Exercise material Start Marker

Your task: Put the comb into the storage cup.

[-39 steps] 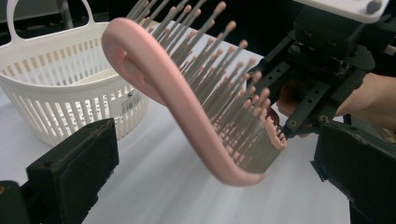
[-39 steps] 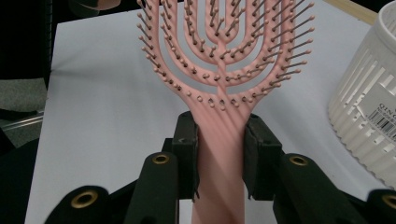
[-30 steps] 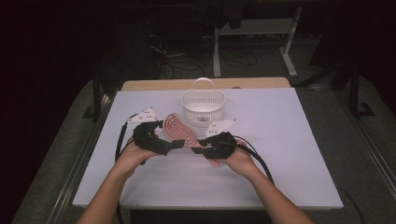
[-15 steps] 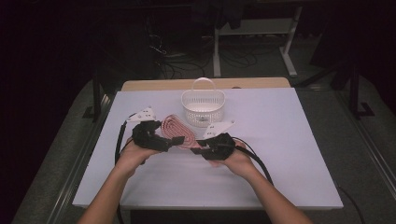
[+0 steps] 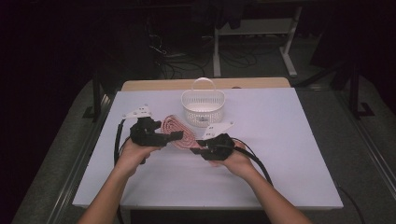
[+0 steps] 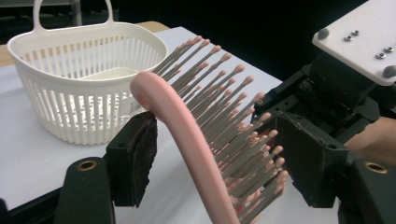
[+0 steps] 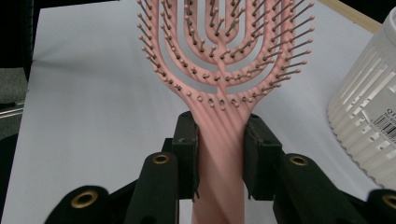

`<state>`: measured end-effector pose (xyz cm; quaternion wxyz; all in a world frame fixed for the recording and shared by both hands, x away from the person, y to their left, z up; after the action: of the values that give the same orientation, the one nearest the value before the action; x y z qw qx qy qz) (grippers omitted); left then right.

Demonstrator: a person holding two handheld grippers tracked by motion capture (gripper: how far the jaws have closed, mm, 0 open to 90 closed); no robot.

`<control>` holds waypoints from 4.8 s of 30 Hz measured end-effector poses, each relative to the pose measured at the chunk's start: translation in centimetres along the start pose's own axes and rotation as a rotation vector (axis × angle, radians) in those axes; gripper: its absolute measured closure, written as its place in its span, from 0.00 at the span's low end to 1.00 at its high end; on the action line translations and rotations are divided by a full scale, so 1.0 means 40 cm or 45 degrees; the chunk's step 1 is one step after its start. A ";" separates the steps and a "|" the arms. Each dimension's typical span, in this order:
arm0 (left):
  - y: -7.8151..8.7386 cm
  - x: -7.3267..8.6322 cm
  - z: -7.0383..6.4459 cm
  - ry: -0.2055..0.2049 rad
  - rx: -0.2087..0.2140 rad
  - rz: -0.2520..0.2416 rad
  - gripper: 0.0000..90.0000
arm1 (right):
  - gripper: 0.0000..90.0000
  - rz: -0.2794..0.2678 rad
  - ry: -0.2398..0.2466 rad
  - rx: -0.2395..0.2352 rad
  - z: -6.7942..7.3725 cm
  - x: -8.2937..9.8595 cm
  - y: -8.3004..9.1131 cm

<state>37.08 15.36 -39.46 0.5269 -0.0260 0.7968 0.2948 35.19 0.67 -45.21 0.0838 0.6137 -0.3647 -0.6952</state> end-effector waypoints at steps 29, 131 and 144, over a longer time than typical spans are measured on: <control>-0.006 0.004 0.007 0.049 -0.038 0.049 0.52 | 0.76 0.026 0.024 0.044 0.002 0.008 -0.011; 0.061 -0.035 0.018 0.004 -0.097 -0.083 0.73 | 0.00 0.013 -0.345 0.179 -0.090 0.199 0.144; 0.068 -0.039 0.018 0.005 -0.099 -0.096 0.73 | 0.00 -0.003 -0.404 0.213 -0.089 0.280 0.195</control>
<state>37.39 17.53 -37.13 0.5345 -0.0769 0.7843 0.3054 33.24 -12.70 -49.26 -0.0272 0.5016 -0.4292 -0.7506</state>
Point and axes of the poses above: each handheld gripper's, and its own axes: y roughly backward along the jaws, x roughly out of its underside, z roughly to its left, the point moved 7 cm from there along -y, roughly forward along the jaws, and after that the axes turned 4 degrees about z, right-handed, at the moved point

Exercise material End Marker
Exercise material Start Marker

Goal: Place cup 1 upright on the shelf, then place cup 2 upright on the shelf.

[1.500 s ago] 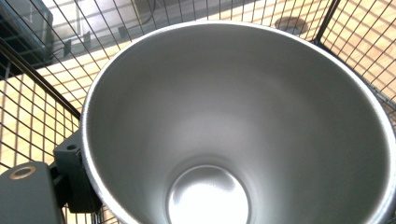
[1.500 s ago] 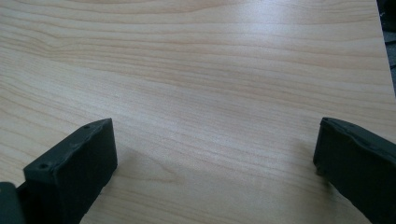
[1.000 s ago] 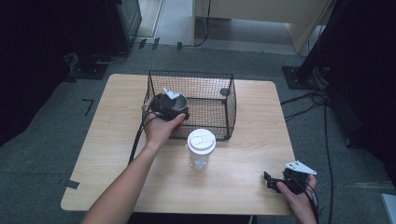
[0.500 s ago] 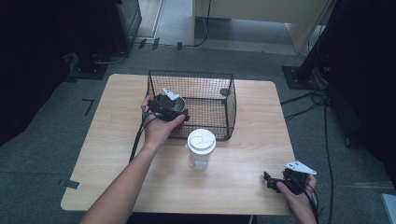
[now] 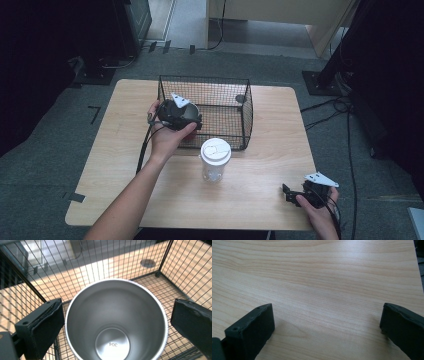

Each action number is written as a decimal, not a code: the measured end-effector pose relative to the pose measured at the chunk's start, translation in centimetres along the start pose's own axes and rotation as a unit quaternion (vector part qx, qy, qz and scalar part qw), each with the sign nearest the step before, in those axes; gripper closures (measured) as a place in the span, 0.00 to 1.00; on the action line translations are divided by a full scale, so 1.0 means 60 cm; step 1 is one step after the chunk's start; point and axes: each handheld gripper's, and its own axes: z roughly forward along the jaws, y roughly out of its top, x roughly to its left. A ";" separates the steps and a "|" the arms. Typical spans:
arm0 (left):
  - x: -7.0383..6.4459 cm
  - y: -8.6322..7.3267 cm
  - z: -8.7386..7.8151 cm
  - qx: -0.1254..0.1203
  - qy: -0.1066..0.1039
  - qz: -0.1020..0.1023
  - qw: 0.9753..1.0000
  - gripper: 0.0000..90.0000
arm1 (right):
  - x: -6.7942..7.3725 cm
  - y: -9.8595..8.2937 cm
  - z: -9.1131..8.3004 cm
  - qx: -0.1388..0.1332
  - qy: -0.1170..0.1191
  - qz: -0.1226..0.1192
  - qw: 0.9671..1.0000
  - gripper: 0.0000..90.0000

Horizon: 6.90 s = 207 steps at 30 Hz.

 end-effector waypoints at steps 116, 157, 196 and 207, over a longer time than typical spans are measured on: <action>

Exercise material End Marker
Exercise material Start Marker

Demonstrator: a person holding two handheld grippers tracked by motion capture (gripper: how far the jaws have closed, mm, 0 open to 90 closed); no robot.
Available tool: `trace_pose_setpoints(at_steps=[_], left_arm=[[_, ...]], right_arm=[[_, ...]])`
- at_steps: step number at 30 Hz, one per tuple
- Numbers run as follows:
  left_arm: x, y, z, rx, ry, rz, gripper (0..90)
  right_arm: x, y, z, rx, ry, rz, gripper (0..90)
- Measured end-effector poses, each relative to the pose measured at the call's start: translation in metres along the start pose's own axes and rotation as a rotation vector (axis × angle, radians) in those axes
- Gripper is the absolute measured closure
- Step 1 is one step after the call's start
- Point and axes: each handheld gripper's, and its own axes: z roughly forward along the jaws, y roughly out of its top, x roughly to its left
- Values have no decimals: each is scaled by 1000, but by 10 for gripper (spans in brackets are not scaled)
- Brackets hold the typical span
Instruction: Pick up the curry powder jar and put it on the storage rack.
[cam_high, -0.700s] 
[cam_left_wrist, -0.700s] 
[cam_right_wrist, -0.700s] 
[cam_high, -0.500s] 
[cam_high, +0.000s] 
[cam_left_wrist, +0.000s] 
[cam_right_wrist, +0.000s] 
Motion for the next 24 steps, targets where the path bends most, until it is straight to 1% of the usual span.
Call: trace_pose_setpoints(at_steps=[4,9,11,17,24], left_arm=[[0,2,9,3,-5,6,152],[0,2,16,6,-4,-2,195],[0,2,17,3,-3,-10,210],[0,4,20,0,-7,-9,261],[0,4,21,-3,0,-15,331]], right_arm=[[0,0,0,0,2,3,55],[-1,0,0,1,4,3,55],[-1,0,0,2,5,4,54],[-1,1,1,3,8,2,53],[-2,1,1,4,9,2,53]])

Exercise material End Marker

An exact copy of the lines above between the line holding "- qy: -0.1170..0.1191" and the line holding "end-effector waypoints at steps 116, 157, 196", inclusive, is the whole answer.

  - qy: -0.1170..0.1191
  - qz: -0.1226..0.1192
  - qw: 0.9671..1.0000
  - gripper: 0.0000..90.0000

Horizon: 6.90 s = 207 steps at 30 Hz.

 end-effector waypoints at steps 116, 157, 196 and 207, over a longer time than typical spans are measured on: <action>

Response complete; there is no more output.